II. Climate Change and Bodily Perception

How can the grand narrative of climate change be made concrete through physical sensation? As extreme heatwaves increasingly disrupt daily life, their impact on outdoor health, labor safety, and societal functions extends beyond data-driven warnings. Sirius, an art installation, seeks to foster a sensory dialogue between the human body and environmental crisis.

Exhibition View of Sirius
The art installation Sirius, product design Walking Thermometer, and food art Parched Earth—created by Luo Jia, Zhang Xueying, and Zhou Hanxiang—were featured at the 2023 launch event of the Lancet Countdown report.

Sirius simulates a space mirroring the human body’s stress response to extreme heat. Named after the brightest star in the night sky, it symbolizes the intensity of extreme temperatures. The installation is designed as a narrow, red-lit environment, evoking acute physiological and psychological alertness. Inside, forms symbolizing bodily functions and scientific mitigation advice are embedded, transitioning the narrative from “warning” to “call to action.” Guided by principles of temporality, portability, and reusability, the installation uses inflatable membrane structures, enabling mobile exhibitions that evolve into a “moving archive” on climate and health.

Designed around bodily experience and spatial interaction, the installation comprises two 270cm×270cm×240cm cubes. Each sealed unit inflates in 20 minutes, maintains its form for at least three weeks, and can be assembled by three adults. The modular design allows flexible adaptation to diverse venues, facilitating future exhibitions.

III. Climate Action and Everyday Design

By creating engaging media that trigger public recognition of climate issues, risk association, and social participation, art and design transform abstract problems into perceptible daily experiences. Walking Thermometer and Parched Earth exemplify this approach: the former integrates climate action into daily life through wearable technology, while the latter leverages ritualized communal dining to evoke resonance from perception to action.

Walking Thermometer embeds global warming warnings into everyday attire. Designed as a bucket hat using thermochromic ink, it displays serene glacier and penguin patterns at normal or low temperatures.
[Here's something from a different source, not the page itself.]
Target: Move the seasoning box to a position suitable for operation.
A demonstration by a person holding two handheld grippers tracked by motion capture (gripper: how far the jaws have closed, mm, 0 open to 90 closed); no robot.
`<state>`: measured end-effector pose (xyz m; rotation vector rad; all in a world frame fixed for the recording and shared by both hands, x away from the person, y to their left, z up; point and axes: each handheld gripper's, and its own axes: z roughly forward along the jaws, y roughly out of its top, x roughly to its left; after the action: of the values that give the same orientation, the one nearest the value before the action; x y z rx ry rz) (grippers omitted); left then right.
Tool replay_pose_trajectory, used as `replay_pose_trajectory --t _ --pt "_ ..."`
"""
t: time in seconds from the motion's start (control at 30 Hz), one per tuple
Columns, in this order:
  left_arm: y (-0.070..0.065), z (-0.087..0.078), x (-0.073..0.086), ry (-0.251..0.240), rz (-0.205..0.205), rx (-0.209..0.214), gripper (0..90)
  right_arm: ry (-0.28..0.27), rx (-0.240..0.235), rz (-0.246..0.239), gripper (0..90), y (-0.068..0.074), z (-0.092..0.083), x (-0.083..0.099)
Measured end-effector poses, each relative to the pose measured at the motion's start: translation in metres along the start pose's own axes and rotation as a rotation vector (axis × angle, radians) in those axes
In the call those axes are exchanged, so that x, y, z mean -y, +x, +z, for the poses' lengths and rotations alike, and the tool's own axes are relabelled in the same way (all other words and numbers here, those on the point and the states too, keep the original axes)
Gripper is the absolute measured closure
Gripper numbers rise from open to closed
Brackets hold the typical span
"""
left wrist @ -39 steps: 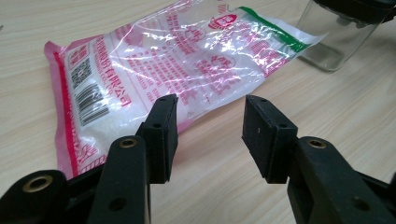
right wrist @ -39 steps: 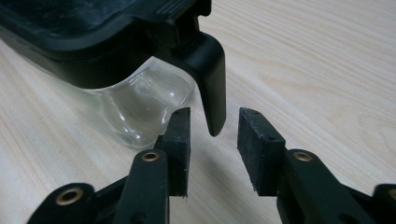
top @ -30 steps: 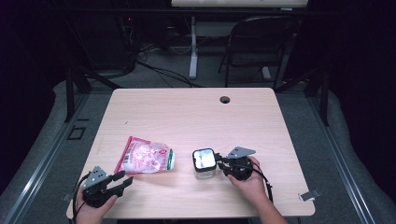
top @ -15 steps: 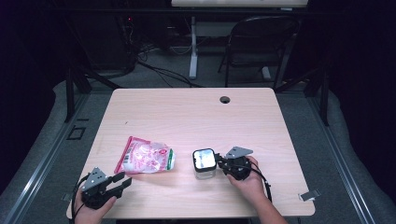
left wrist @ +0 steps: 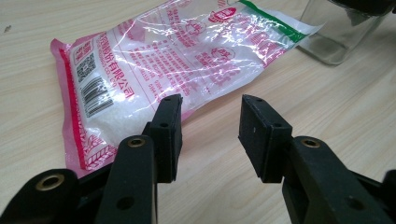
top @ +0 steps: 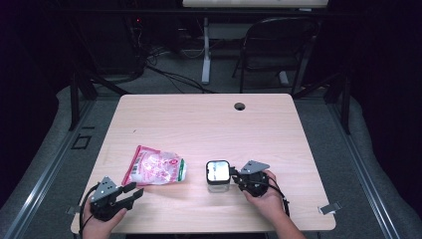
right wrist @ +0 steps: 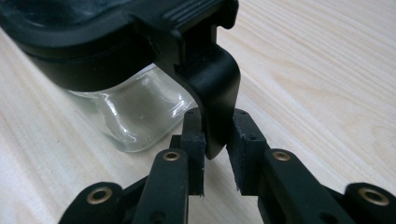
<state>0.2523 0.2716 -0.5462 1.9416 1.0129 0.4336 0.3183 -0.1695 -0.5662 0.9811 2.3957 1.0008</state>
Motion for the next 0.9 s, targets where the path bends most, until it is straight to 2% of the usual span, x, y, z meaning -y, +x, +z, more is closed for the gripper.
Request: replay_pose_trajectory --t 0.3,0.4,0.5,0.6,0.7,0.77,0.9 --pt "-0.003 0.009 -0.007 0.006 0.027 0.022 59.9 0.004 -0.005 -0.023 77.0 0.008 -0.006 0.004" --pt "-0.005 0.013 -0.01 -0.011 0.03 0.04 60.8 0.001 -0.009 -0.032 76.8 0.012 -0.009 0.006" --pt "-0.006 0.016 -0.012 -0.012 0.04 0.053 61.0 0.006 -0.009 -0.043 76.6 0.015 -0.011 0.007" --pt "-0.009 0.022 -0.017 -0.008 0.059 0.07 61.1 -0.011 -0.013 -0.047 76.2 0.02 -0.015 0.008" --pt "-0.012 0.026 -0.019 -0.004 0.069 0.08 61.1 -0.009 -0.028 -0.051 76.2 0.024 -0.017 0.011" --pt "-0.015 0.029 -0.021 0.006 0.091 0.086 61.0 -0.005 -0.034 -0.057 76.1 0.025 -0.017 0.012" --pt "-0.017 0.032 -0.022 0.009 0.099 0.092 61.0 -0.007 -0.049 -0.065 76.1 0.027 -0.018 0.013"
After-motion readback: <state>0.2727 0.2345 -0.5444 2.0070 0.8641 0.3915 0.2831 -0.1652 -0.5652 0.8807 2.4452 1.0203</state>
When ambient temperatures exceed 31°C—a threshold for health risks—the “glaciers” fade, visually mapping the microscopic impacts of global warming. Wearers become mobile messengers of the slogan “GLOBAL WARMING IS NOT COOL,” raising awareness of fragile polar ecosystems and the urgency to protect vanishing ice worlds.

Thermochromic Iceberg Effect

Color Matching and Thermochromic Testing
Three key challenges shaped the “thermometer” prototype: (1) calibrating thermochromic powder sensitivity through precise pigment ratios to balance hue and transition speed; (2) optimizing ink application to minimize fabric layers for a lightweight aesthetic; (3) mitigating unavoidable color and texture discrepancies between the hat’s base and thermochromic patterns through iterative testing.

The food design Parched Earth transforms drought-induced land cracks into an edible cake. Through a ritualized “sharing” invitation, viewers witness the cake’s dry surface cracks dissolve as they slice it, revealing an “oasis” of life and hope beneath. This multi-sensory experience metaphorically illustrates that sustained attention and collective action can mitigate environmental crises.

Concept Rendering of “Parched Earth”

Experimental Process and Base Design
A 25cm×25cm prototype was developed to study visual, psychological, and textural transformations during slicing. The cake was shaped into a rigid cube to emphasize cross-sections, with a dark interior and cocoa-powdered exterior mimicking earthy tones.

In these interdisciplinary practices, art transcends data-driven argumentation, instead using engaging, reflective, and participatory methods to convey concern for climate change and human health. A hat, a piece of cake, or a turn of the hand—these small acts may spark reflection and resonance. Art is fostering a bridge between science and the public, making rigorous research emotionally resonant and reminding us that climate change is not a distant issue, but a daily reality intertwined with every life.